Ayrıca, Taşkent'te yapılan Devlet ve Hükümet Başkanları Zirvesi'nde yayınlanan "Taşkent Deklarasyonu" ile her alanda tam işbirliği yolunda yeni bir aşamaya girildiği görülmektedir. Liderlerin görüşmelerinin ardından elektronik ticaret, gümrük, kalite kontrol, yatırıma teşvik ve ulaştırma konularında beş komite oluşturulması kararlaştırılmıştır. Bu kapsamda. bir anti-terör birimi kurulması benimsenirken "Şangay Kalkınma Fonu" ve "Şangay İş Kurulu" oluşturulması da kabul edilmiştir.

5 Temmuz 2005'de gerçekleştirilen Astana Zirvesi'nde; ABD ‘nin Şangay İşbirliği Teşkilat (ŞİT) topraklarındaki (Orta Asya Ülkelerinden Özbekistan, Kırgızistan ve Tacikistan) askeri üsleri boşaltması kararlaştırılmıştır. 11 Eylül 2001 eyleminden sonra ABD'nin terörizme karşı başlattığı mücadeleye destek veren Teşkilat üyeleri bu desteklerini çekmişlerdir. Çin Halk Cumhuriyeti ve Rusya Federasyonu baskısından kurtulmak ve terörizme karşı ABD'nin desteğini almak isteyen Teşkilat üyesi, Özbekistan, Kırgızistan ve Tacikistan 5 Temmuz 2005 Astana Zirvesi'nden sonra söylem değiştirmişlerdir.
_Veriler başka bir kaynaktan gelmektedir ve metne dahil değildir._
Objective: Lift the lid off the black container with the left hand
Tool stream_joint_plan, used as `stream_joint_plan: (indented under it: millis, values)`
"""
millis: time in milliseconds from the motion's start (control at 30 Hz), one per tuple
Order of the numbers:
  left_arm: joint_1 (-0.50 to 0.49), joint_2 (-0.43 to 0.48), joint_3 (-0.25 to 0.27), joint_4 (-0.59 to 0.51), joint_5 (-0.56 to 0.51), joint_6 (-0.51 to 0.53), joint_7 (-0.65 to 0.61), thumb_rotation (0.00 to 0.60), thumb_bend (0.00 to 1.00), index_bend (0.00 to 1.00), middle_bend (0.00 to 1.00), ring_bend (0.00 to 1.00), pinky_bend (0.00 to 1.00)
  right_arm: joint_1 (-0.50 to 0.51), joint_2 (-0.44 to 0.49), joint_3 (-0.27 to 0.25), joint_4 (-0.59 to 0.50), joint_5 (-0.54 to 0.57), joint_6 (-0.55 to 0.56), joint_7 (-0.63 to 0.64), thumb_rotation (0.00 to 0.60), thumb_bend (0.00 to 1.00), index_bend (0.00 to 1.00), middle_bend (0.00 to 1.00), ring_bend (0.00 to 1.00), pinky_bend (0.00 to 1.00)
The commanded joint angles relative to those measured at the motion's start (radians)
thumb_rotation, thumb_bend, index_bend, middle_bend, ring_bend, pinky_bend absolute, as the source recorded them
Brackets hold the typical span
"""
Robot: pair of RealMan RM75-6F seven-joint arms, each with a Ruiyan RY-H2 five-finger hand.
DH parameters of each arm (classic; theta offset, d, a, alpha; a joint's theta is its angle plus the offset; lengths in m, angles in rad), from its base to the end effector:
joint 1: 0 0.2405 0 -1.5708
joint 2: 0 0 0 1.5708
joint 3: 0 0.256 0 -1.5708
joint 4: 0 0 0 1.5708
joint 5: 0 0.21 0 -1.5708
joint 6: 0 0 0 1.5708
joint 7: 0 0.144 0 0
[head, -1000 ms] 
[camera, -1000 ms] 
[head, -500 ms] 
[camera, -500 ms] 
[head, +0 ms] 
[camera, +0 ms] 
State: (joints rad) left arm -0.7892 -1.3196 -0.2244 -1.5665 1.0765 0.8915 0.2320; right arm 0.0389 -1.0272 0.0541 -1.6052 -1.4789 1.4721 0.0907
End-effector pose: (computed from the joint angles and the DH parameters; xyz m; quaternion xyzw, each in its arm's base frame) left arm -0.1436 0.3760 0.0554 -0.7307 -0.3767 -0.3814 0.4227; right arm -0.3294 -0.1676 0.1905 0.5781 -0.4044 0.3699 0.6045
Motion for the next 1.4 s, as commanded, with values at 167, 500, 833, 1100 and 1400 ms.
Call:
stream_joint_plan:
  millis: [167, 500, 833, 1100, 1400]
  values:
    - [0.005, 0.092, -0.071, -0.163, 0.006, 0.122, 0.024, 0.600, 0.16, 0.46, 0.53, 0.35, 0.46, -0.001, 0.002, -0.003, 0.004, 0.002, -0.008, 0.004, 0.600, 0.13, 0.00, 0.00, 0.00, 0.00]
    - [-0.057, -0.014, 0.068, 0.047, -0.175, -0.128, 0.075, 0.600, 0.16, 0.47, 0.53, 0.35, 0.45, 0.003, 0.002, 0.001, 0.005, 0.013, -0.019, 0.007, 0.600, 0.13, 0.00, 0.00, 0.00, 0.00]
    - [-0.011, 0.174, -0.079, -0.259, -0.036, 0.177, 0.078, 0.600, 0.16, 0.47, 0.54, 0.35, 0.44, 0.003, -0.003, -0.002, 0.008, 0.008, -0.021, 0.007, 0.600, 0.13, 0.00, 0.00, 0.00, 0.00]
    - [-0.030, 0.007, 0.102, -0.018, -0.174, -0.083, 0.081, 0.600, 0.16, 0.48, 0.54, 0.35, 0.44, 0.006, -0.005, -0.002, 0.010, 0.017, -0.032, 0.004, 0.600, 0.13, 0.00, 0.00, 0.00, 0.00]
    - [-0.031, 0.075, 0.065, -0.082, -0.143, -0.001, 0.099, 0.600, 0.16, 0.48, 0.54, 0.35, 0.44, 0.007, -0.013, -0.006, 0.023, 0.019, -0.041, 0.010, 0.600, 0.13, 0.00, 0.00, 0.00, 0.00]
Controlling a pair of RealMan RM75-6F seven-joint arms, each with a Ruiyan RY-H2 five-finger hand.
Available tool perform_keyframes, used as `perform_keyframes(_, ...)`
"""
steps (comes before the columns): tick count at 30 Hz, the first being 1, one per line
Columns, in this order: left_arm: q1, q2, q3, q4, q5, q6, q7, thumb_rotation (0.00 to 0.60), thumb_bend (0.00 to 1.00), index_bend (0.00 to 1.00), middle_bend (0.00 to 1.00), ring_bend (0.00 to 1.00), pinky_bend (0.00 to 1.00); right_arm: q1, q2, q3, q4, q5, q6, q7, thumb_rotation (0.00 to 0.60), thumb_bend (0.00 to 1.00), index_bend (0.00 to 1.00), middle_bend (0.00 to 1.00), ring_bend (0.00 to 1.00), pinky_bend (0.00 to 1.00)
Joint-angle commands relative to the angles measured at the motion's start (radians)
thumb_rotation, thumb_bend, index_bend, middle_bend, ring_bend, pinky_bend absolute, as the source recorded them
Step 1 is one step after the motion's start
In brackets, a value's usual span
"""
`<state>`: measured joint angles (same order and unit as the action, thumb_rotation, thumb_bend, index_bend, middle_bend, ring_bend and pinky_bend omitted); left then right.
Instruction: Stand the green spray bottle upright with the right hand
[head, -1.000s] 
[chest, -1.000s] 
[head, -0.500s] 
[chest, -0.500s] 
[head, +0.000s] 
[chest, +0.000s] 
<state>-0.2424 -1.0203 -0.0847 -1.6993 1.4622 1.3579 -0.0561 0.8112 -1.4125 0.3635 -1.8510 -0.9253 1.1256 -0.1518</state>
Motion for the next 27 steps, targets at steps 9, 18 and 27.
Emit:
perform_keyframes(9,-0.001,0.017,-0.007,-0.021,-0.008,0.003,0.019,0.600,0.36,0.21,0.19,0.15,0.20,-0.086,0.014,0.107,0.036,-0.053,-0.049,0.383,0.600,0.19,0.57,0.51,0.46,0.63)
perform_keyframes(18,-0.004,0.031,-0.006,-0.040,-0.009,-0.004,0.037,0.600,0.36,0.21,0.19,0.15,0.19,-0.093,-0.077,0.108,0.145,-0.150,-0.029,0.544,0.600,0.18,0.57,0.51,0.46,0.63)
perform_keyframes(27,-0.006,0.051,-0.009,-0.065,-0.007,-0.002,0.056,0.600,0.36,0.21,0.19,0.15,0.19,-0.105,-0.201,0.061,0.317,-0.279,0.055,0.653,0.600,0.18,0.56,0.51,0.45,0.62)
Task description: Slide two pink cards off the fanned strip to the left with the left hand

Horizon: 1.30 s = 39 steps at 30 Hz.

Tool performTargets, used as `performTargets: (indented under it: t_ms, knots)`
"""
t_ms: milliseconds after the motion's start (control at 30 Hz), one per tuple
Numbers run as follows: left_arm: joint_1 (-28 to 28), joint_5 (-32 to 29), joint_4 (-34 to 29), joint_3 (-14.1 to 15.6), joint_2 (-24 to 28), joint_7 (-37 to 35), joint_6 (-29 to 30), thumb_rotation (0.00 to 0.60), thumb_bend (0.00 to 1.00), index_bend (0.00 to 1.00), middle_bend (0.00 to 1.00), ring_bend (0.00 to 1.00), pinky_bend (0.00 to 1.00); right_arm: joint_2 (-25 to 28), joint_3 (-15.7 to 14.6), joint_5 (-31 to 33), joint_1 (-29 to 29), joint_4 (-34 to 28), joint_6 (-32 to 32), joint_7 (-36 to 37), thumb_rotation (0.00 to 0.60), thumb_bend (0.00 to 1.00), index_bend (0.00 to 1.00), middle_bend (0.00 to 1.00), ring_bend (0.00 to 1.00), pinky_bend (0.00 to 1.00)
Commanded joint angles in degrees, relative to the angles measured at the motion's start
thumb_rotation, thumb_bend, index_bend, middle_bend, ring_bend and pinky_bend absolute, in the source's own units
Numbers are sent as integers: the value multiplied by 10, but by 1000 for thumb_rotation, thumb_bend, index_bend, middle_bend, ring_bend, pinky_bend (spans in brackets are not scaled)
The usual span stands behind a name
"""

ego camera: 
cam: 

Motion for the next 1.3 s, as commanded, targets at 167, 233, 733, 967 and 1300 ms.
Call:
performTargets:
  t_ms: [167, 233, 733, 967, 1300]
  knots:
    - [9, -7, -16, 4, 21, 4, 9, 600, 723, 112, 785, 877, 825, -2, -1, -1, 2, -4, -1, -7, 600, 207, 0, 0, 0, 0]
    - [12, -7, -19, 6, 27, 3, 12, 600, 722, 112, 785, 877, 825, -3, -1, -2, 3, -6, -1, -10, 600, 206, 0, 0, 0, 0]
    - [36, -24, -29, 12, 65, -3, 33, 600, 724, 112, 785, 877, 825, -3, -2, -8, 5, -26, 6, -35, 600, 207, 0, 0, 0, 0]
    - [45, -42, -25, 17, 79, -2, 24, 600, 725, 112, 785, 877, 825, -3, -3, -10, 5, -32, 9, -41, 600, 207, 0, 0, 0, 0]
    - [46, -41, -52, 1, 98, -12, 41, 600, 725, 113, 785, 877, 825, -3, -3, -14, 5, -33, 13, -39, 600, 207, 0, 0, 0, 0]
Zirvede en belirgin bir şekilde ABD üslerinin bulunduğu bu üç Orta Asya ülkesinin toprakları ''ŞANHAY İŞBİRLİĞİ TEŞKİLATI TOPRAKLARI'' olarak nitelendirilmiştir. Zirvede bu şekilde bir ifadenin kullanılması Teşkilat içinde bütünleşmenin derinleştiğini ve birlik oluşturma bilincinin gittikçe yaygınlaştığını göstermektedir. Şangay İşbirliği Teşkilatı Toprakları ifadesi; Teşkilat üyesi ülkelerin topraklarının ABD'nin askeri güçlerinin bölgede etkisizleştirilmesine yönelik kullanıldığı değerlendirilmektedir. Zirvede ayrıca; İran, Pakistan ve Hindistan'ın gözlemci üye olarak Teşkilata üye olması benimsenmiştir. Bu karar ile Teşkilat Özbekistan'ın üyeliğinden sonra ikinci defa genişleme yönünde önemli bir girişim başlatmıştır. Teşkilata gözlemci olarak kabul edilen Pakistan ve Hindistan nükleer askeri güce sahiptir. İran ise nükleer program konusunda önemli bir aşamada olduğu bir süreçte gözlemci statüsünü kazanmıştır.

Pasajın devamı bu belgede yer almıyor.